[Stored items]

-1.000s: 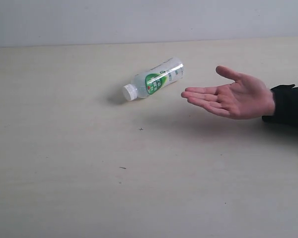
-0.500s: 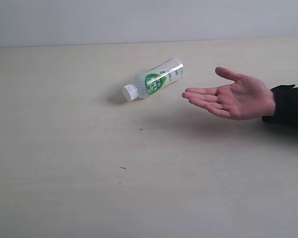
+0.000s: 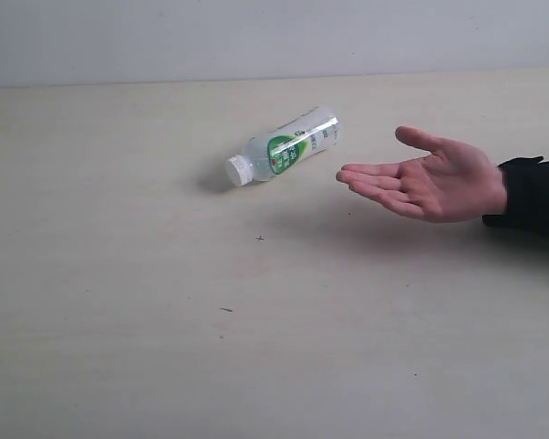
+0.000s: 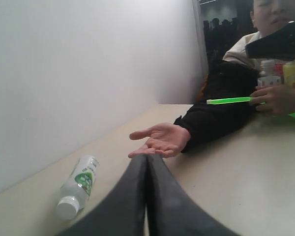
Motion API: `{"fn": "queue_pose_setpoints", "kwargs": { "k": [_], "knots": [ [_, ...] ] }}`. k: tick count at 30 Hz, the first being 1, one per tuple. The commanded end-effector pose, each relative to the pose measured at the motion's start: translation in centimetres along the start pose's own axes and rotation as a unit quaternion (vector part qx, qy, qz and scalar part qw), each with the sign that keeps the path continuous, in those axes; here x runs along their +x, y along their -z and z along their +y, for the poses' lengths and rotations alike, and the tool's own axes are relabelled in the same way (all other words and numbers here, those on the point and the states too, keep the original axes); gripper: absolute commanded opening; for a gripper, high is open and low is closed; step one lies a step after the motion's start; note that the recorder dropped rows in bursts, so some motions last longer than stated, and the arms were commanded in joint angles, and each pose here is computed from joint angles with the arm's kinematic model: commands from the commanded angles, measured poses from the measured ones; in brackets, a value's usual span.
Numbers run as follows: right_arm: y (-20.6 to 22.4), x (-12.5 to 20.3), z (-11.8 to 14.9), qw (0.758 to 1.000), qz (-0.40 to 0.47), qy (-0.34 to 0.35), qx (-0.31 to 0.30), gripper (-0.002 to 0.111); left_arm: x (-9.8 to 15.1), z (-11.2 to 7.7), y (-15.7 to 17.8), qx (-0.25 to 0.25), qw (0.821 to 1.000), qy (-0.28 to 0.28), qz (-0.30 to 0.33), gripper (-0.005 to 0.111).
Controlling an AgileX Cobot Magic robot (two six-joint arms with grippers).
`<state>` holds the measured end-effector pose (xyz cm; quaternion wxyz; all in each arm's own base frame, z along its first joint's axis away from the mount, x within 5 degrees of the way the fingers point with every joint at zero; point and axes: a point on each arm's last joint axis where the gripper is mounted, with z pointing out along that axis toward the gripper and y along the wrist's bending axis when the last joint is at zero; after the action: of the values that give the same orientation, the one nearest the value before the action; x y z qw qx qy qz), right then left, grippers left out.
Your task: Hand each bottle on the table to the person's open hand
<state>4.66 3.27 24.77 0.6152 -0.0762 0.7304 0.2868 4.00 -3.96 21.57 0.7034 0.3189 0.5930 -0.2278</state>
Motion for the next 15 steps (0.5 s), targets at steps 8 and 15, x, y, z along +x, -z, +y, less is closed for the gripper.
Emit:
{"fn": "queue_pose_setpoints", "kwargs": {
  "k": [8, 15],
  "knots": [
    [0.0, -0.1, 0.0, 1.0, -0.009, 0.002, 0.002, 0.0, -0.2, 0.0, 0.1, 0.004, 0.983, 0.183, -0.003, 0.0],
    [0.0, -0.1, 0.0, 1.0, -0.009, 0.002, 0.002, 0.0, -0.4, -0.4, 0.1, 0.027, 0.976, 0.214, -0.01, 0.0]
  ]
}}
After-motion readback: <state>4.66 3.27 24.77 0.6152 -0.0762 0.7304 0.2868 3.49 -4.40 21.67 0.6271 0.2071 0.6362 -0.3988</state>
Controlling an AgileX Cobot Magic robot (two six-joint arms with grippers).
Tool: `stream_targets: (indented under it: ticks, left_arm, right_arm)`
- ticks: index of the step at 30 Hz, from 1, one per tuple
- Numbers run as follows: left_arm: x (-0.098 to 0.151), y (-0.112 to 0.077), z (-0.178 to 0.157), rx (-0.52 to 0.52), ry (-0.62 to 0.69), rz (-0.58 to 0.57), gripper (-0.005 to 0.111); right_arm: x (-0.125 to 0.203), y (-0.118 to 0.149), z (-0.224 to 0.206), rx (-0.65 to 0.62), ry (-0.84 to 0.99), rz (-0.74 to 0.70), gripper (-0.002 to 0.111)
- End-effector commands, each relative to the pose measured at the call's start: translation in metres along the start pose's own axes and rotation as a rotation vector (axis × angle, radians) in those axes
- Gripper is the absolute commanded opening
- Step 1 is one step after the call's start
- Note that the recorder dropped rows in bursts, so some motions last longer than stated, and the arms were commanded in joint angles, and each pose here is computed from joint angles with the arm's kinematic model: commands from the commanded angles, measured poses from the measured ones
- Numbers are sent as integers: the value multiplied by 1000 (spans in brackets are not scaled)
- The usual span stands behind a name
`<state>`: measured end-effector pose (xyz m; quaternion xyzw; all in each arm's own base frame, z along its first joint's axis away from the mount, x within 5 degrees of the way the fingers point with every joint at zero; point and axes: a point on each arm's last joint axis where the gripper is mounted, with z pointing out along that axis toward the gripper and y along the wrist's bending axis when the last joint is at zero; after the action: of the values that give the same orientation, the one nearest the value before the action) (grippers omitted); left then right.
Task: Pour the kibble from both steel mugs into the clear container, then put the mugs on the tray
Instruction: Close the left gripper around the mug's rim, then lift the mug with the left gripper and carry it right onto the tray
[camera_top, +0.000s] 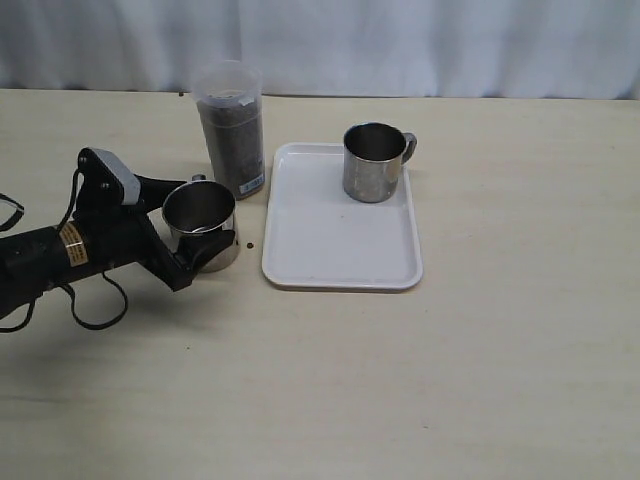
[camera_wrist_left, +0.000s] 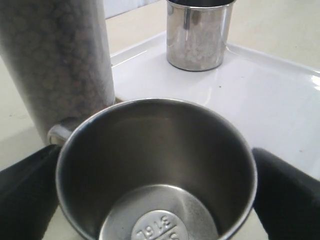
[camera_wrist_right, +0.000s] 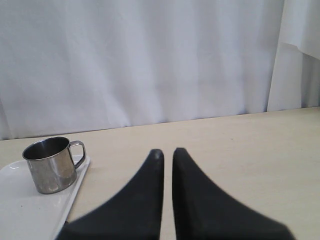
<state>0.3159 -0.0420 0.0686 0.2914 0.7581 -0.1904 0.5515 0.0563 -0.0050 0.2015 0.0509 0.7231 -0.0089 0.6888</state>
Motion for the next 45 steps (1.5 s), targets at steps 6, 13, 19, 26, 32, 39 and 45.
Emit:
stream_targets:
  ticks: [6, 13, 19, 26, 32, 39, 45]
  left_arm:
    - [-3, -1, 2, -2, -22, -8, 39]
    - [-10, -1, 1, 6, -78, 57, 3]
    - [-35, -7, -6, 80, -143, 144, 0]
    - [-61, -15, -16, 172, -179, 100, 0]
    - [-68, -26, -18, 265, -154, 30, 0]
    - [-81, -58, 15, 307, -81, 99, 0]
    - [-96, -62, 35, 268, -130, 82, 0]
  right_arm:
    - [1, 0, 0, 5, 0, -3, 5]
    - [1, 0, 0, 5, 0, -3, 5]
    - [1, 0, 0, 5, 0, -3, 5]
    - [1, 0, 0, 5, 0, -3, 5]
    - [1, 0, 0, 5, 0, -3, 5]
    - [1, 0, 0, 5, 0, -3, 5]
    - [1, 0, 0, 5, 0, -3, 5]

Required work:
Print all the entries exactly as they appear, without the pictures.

Finished exercise:
-1.000s: 
-0.500s: 
+0.000s: 
+0.000s: 
Motion API: `{"fn": "queue_pose_setpoints", "kwargs": { "k": [_], "knots": [ [_, ...] ] }}`. k: tick count at 30 Hz, the first being 1, one per tuple. The commanded end-effector pose, each relative to the pose measured at the motion's start: translation in centimetres along the start pose's own axes and rotation as a unit quaternion (vector part qx, qy, qz and scalar part qw), each with the sign that keeps the path continuous, in those axes; here x runs along their +x, y along their -z and z along their +y, for the poses' lengths and rotations alike, and the tool's own axes are relabelled in the same way (all other words and numbers here, those on the point and the states too, keep the original axes); gripper: absolute commanded opening; for a gripper, high is open and low is closed; step one lies a step after the motion's start; note that the recorder dropped rows in bursts, so some motions last longer than stated, and the arms were commanded in joint angles, and each pose here is computed from joint angles with the arm's kinematic model: commands from the commanded angles, measured poses from the measured ones; in brackets, a value's usual span.
Numbers run as follows: right_arm: y (-20.6 to 22.4), x (-12.5 to 20.3), z (-11.8 to 14.9), qw (0.758 to 1.000), qz (-0.40 to 0.47), qy (-0.34 to 0.35), qx (-0.31 to 0.30), gripper (-0.002 to 0.111); left_arm: x (-9.8 to 15.1), z (-11.2 to 7.7), y (-15.7 to 17.8), qx (-0.25 to 0.25), qw (0.821 to 1.000), qy (-0.28 to 0.28), qz (-0.30 to 0.33), gripper (-0.005 to 0.111).
Controlling an AgileX Cobot Magic robot (two six-joint arms with grippers).
`<state>` holds the measured end-effector pose (xyz cm; quaternion wxyz; all in each arm's own base frame, z along its first joint's axis away from the mount, x within 5 degrees of the way the fingers point with every joint at zero; point and axes: a point on each arm's last joint axis where the gripper is mounted, with z pointing out along that axis toward the gripper and y along the wrist's bending axis when the last joint is at zero; after the action: of the values that give the same orientation, the one nearest the value before the action; x y z qw qx qy qz), right then left, grippers left out.
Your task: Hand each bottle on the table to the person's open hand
<state>4.66 3.27 24.77 0.6152 -0.0762 0.7304 0.2868 4.00 -3.96 21.57 0.7034 0.3189 0.5930 -0.2278</state>
Motion for the next 15 steps (0.5 s), targets at steps 8 and 15, x, y, z along +x, -z, +y, less is closed for the gripper.
Emit:
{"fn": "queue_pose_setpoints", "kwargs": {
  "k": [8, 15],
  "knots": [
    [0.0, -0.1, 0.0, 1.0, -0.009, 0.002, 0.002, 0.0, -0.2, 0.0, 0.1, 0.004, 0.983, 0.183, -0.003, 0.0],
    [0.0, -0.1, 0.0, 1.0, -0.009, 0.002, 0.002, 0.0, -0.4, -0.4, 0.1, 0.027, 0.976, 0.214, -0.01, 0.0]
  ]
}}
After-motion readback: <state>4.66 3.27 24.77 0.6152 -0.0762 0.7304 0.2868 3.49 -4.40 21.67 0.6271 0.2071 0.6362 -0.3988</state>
Controlling an AgileX Cobot Magic robot (two six-joint arms with grippers).
Tool: `stream_targets: (indented under it: ticks, left_arm, right_arm)`
- ticks: index of the step at 30 Hz, from 1, one per tuple
- Numbers run as follows: left_arm: x (-0.098 to 0.151), y (-0.112 to 0.077), z (-0.178 to 0.157), rx (-0.52 to 0.52), ry (-0.62 to 0.69), rz (-0.58 to 0.57), gripper (-0.005 to 0.111); right_arm: x (-0.125 to 0.203), y (-0.118 to 0.149), z (-0.224 to 0.206), rx (-0.65 to 0.62), ry (-0.84 to 0.99), rz (-0.74 to 0.70), gripper (-0.002 to 0.111)
- End-effector commands, each relative to the pose measured at the call's start: translation in metres along the start pose's own axes and rotation as a rotation vector (axis × angle, radians) in those axes
- Gripper is the absolute commanded opening
- Step 1 is one step after the call's start
- Note that the recorder dropped rows in bursts, so some motions last longer than stated, and the arms were commanded in joint angles, and each pose here is computed from joint angles with the arm's kinematic model: commands from the commanded angles, measured poses from the measured ones
- Numbers are sent as integers: the value multiplied by 1000 (spans in brackets are not scaled)
- The usual span stands behind a name
`<state>`: measured end-effector pose (xyz m; quaternion xyzw; all in each arm's own base frame, z along its first joint's axis away from the mount, x within 5 degrees of the way the fingers point with every joint at zero; point and axes: a point on each arm's last joint axis where the gripper is mounted, with z pointing out along that axis toward the gripper and y along the wrist's bending axis when the last joint is at zero; after the action: of the values that give the same orientation, the one nearest the value before the action) (grippers omitted); left then right.
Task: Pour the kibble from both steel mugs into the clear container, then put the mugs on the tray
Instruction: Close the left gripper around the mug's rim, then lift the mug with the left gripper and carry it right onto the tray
[camera_top, +0.000s] 
[camera_wrist_left, +0.000s] 
[camera_wrist_right, +0.000s] 
<state>0.3159 -0.0420 0.0686 0.2914 0.7581 -0.1904 0.5515 0.0563 -0.0050 0.2015 0.0509 0.7231 -0.0089 0.6888</state>
Motion for the next 45 steps (1.5 s), targets at steps 6, 13, 19, 26, 32, 39 and 45.
Emit:
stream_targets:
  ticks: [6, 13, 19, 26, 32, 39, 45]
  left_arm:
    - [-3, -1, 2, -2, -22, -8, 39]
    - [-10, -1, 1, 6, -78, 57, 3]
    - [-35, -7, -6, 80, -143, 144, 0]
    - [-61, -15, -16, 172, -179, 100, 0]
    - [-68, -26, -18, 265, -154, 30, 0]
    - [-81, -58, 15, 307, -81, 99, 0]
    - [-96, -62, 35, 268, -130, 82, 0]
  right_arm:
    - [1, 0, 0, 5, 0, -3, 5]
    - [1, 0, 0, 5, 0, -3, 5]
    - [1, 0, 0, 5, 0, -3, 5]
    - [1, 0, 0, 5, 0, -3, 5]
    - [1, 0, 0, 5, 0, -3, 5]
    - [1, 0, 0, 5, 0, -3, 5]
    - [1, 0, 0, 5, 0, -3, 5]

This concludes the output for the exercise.